- **Your instructions**:
Repeat the lines below exactly as written, please, from the line with "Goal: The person" to the line with "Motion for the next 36", both lines included, and no others.

- **Dataset records**:

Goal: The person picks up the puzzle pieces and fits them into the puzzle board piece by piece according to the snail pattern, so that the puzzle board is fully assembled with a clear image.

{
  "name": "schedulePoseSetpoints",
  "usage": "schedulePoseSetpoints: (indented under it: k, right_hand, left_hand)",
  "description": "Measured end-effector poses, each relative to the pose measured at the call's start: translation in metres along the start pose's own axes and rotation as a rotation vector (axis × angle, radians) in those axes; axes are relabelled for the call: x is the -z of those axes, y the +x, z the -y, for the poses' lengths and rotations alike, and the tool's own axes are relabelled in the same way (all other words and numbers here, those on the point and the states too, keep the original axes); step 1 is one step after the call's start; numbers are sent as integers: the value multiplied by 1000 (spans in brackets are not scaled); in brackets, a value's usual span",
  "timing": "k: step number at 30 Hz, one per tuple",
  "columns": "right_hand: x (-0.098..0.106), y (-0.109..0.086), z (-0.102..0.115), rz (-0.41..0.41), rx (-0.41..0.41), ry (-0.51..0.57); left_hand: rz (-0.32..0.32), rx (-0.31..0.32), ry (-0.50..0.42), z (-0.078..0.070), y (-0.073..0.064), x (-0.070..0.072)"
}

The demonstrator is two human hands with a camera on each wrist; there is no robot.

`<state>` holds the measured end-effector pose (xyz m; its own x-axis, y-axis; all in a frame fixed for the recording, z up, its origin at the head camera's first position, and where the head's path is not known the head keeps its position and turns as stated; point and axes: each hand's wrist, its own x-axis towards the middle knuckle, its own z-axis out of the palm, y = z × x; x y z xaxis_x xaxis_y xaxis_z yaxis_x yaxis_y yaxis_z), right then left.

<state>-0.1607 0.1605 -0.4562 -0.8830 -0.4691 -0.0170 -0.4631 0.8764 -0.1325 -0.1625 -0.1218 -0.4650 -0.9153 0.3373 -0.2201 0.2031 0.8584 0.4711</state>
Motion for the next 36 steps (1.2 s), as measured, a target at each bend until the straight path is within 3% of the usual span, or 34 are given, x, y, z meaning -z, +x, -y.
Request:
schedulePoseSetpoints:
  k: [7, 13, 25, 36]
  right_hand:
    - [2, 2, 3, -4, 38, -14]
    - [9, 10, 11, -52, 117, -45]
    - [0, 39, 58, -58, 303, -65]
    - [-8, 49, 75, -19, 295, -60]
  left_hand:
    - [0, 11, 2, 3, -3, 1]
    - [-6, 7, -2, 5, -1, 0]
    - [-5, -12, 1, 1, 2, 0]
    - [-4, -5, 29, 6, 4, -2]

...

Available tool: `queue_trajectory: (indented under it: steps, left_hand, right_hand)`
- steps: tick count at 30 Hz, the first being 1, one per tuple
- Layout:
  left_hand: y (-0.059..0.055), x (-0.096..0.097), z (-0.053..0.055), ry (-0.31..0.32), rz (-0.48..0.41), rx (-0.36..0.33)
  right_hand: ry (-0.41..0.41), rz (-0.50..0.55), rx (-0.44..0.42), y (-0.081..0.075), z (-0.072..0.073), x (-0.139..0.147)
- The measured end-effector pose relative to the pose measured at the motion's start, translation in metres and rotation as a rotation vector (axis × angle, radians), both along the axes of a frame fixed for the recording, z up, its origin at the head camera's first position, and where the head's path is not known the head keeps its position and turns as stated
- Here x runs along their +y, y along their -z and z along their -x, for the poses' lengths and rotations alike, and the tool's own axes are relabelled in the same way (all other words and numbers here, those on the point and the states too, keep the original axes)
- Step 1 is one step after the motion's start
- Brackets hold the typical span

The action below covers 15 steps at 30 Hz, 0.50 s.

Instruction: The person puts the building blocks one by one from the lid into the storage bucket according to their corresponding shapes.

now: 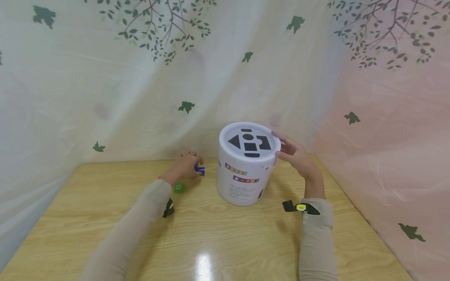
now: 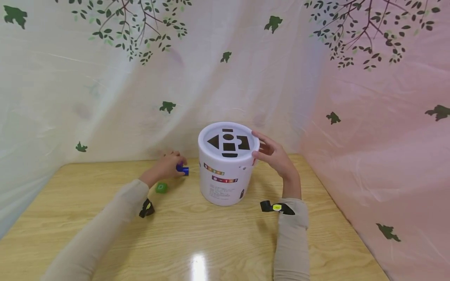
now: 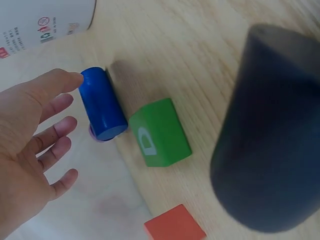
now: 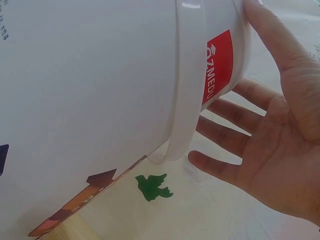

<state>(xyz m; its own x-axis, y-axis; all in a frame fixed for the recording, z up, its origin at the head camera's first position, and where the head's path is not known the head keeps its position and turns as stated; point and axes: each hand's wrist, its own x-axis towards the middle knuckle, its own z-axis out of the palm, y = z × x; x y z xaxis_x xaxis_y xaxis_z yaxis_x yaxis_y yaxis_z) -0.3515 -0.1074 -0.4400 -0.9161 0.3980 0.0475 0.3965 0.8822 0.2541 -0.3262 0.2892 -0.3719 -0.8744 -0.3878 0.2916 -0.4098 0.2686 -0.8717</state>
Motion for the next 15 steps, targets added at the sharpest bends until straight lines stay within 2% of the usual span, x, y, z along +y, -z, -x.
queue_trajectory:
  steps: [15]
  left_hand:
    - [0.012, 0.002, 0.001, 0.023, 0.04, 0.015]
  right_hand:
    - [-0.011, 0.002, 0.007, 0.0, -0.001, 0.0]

- **Solution to this exercise**:
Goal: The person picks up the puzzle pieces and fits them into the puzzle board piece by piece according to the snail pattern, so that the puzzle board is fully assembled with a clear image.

{
  "name": "schedulePoseSetpoints",
  "usage": "schedulePoseSetpoints: (indented under it: k, right_hand, left_hand)",
  "description": "Measured end-effector poses, each relative to the pose measured at the call's start: translation in metres along the start pose's own axes and rotation as a rotation vector (axis × angle, radians) in those axes; axes are relabelled for the call: x is the -z of those axes, y the +x, z the -y, for the poses' lengths and rotations alike, and the tool's own axes are relabelled in the same way (all other words and numbers here, those on the point and the states too, keep the original axes); step 1 is one step after the call's start; numbers are sent as integers: the value multiplied by 1000 (spans in brackets are not scaled); in brackets, a value's usual span",
  "timing": "k: step number at 30 Hz, one per tuple",
  "columns": "right_hand: x (-0.098..0.106), y (-0.109..0.086), z (-0.102..0.115), rz (-0.41..0.41), rx (-0.41..0.41), ry (-0.51..0.57); left_hand: rz (-0.32..0.32), rx (-0.31..0.32), ry (-0.50..0.42), z (-0.078..0.070), y (-0.073..0.064), x (-0.070..0.072)"
}

The demonstrator is two human hands with a camera on each wrist; there is no robot.

`<state>` holds the measured end-effector pose (xyz m; its own x-axis, y-axis; all in a frame fixed for the recording, z up, its origin at the head camera's first position, and where the head's path is not known the head keeps its position and turns as stated; point and axes: each hand's wrist, its own x-axis towards the middle knuckle, its own z-axis out of the palm, y = z × x; x y z xaxis_x xaxis_y xaxis_z yaxis_x yaxis_y yaxis_z), right then left.

<state>-0.1607 0.1605 -0.4562 -0.8830 -0.4691 -0.0170 -0.4631 0.8764 -0.1325 -0.1625 -0.1218 -0.4650 -0.9153 0.3373 -0.2201 0.2031 0.8584 0.4711</state>
Motion for the next 36 steps (1.2 s), as measured, a target at each bend until the straight path is within 3% of the usual span, or 34 are given, x, y, z meaning -z, +x, -y.

What the exercise required is now done.